A handful of participants in this present study experienced substantial alterations in body composition for a short time period. If more information about the individual differences in response to resistance training combined with carbohydrate-limitation diet could be further examined, this approach may confirm to be important over the overweight and obesity management.

There are several limitations to this study that should be considered. First, limited variables were determined and measured with a minimal intervention time of eight weeks. Second, only body composition measurements were investigated without any record of blood measures. Finally, Habitual dietary intake was also not assessed; therefore, there is a possibility of some disparities in energy consumption, although participants were asked to pursue particular dietary guidelines.

CONCLUSION

According to the study findings, we can conclude that resistance training performed three times per week in untrained participants on a ketogenic diet might decrease body fat mass without notable changes in LBM, whilst resistance training combined with a normal diet may increase LBM without meaningful altering body fat mass.

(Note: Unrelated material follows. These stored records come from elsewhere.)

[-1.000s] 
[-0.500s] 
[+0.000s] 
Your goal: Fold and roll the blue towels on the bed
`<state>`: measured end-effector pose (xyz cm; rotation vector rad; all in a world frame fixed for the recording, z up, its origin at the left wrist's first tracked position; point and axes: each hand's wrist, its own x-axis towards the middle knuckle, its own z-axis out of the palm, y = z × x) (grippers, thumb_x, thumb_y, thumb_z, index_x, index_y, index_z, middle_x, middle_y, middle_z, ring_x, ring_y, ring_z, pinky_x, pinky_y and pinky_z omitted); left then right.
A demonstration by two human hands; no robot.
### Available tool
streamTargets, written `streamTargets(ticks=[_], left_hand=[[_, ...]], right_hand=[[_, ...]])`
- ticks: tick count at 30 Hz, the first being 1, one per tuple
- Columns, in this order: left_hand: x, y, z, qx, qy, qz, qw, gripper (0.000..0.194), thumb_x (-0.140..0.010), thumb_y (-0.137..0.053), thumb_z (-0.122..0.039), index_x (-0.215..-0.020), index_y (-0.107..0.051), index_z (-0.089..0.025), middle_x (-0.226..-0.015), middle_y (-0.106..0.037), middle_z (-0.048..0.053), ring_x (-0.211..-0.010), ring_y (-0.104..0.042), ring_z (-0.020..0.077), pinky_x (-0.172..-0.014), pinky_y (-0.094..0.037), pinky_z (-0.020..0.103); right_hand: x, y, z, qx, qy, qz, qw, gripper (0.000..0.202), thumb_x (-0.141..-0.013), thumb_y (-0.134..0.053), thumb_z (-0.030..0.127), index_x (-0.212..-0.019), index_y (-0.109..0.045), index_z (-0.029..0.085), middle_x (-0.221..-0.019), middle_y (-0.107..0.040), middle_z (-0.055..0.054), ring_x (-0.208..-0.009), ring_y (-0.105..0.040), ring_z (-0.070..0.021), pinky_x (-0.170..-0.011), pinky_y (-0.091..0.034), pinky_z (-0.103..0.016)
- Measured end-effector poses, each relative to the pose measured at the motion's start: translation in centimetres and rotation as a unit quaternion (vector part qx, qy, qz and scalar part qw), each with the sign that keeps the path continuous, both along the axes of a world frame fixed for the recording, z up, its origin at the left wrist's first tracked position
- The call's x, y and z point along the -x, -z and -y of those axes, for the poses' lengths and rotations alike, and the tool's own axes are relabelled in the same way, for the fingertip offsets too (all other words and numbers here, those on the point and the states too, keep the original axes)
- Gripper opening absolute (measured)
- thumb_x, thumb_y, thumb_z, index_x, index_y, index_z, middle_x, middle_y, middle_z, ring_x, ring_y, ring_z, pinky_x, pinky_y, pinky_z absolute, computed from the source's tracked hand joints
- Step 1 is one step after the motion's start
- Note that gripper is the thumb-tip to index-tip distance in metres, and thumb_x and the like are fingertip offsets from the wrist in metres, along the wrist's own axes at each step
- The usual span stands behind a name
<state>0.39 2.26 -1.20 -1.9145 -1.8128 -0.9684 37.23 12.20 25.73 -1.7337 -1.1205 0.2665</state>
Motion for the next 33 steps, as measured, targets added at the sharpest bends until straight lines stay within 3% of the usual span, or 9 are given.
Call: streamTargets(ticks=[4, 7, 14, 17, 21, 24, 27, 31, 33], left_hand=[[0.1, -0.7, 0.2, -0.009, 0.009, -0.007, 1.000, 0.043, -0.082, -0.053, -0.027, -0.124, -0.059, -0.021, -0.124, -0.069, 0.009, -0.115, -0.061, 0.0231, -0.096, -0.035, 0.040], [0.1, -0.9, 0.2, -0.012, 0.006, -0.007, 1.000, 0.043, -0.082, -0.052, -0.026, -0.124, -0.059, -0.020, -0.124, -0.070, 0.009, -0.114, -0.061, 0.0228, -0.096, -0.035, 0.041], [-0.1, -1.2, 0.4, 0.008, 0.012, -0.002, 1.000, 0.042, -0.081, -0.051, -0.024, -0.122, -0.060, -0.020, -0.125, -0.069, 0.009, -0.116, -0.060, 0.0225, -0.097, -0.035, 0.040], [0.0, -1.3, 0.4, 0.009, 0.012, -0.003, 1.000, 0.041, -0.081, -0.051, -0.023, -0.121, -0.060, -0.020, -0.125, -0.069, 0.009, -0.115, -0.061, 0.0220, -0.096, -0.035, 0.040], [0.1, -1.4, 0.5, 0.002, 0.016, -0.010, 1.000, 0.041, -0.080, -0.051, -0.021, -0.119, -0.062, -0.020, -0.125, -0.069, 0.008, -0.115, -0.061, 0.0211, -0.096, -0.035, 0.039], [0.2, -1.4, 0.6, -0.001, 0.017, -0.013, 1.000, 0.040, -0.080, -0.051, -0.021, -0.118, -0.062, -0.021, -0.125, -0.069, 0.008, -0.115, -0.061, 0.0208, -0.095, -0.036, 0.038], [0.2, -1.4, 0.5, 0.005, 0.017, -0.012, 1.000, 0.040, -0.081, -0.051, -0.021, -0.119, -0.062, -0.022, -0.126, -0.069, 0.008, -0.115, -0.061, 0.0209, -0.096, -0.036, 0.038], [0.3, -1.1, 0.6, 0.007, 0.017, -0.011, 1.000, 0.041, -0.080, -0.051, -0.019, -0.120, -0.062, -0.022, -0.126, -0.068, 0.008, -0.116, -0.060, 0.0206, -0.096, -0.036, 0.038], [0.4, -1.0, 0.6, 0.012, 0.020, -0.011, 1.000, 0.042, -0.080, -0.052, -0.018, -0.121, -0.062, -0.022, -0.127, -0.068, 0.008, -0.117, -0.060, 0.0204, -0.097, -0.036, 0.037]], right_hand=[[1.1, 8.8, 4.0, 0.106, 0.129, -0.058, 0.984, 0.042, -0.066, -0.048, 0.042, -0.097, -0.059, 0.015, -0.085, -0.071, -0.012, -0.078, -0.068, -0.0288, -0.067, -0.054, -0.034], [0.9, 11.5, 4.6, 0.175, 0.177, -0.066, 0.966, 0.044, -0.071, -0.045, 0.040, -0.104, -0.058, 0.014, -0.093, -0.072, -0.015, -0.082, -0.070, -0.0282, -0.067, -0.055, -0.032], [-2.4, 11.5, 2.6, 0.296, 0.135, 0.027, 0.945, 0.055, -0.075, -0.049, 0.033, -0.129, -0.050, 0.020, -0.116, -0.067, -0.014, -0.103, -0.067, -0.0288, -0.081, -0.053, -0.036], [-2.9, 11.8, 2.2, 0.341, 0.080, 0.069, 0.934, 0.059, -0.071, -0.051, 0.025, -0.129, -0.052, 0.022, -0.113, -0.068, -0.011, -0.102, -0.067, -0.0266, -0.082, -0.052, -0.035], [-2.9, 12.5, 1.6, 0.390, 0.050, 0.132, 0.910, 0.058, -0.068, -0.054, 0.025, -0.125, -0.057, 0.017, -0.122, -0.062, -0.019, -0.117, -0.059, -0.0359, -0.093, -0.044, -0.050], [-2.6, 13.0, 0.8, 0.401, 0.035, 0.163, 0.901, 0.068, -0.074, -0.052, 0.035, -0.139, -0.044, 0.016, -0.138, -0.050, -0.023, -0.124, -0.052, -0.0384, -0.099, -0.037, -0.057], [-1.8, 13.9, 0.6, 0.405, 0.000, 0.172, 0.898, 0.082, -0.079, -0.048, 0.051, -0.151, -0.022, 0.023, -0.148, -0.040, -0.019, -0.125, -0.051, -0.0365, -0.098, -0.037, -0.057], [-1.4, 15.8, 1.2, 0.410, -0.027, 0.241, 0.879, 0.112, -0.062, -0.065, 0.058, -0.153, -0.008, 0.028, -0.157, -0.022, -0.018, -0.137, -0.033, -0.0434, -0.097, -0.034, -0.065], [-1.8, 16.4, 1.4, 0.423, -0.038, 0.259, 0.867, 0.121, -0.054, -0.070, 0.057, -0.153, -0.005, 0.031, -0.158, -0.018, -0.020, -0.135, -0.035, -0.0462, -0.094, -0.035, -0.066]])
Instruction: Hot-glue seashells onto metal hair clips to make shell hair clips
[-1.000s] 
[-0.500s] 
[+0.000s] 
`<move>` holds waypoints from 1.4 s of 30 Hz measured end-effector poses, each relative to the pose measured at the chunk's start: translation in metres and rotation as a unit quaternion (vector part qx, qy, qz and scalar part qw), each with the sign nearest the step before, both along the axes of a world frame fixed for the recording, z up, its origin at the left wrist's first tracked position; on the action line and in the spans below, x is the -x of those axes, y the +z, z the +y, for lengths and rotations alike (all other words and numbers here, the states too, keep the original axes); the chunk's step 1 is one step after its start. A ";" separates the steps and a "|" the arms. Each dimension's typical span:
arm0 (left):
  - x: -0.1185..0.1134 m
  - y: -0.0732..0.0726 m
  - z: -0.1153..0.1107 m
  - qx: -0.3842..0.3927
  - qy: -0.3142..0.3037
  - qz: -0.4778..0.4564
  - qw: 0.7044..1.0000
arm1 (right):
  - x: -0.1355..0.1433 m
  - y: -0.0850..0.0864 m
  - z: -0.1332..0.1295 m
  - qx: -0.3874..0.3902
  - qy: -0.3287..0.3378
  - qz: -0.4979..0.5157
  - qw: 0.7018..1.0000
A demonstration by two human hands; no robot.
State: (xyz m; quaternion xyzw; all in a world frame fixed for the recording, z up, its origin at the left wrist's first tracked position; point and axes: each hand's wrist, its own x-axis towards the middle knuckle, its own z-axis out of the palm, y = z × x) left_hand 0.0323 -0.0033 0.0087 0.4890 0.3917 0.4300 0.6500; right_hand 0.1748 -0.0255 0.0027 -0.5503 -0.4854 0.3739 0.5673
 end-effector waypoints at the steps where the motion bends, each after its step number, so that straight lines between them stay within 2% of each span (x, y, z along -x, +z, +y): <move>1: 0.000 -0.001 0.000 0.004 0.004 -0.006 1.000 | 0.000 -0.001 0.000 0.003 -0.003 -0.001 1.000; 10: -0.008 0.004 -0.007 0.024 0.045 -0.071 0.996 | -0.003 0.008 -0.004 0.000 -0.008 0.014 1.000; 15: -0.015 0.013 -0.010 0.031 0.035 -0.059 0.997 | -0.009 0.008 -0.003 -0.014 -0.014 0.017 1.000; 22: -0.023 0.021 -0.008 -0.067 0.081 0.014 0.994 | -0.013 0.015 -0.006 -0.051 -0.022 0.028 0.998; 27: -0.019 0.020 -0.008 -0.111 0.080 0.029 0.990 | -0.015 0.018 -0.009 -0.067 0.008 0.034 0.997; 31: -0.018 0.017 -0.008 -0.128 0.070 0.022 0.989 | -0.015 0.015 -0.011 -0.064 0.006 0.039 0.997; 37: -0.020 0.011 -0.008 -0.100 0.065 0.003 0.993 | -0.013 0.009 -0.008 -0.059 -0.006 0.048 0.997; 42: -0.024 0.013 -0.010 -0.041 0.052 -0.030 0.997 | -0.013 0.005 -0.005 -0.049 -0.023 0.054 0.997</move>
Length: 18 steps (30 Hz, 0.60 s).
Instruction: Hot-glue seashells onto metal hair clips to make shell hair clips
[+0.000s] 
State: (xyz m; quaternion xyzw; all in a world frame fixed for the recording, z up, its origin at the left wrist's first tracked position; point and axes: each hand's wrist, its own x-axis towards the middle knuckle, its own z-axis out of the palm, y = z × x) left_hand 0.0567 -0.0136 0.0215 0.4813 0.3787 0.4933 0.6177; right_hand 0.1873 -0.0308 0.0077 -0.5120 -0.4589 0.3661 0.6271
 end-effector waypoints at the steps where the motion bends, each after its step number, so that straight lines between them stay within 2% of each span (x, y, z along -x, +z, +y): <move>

ETHICS APPROVAL AND CONSENT TO PARTICIPATE

The research was reviewed and approved by University Malaya advisory panel for research involving human participants on 05/09/2019 Malaysia.

HUMAN AND ANIMAL RIGHTS

No animals were used for this study. All humans research procedures performed in the current study were followed in accordance with the ethical standards of the institutional and/or national research committee and with the 1964 Helsinki declaration and its later mendments or comparable ethical standards.

CONSENT FOR PUBLICATION

All participants were informed about the protocol and gave their written informed consent before participating in the study.

AVAILABILITY OF DATA AND MATERIALS

The data that support the findings of this study are available from the corresponding author, [HM], upon reasonable request.

FUNDING

The authors received no financial support for the research, authorship, or publication of this article.

CONFLICT OF INTEREST

The authors declare no conflict of interest, financial or otherwise.

ACKNOWLEDGEMENTS

We would like to thank all the participants that volunteered in this study.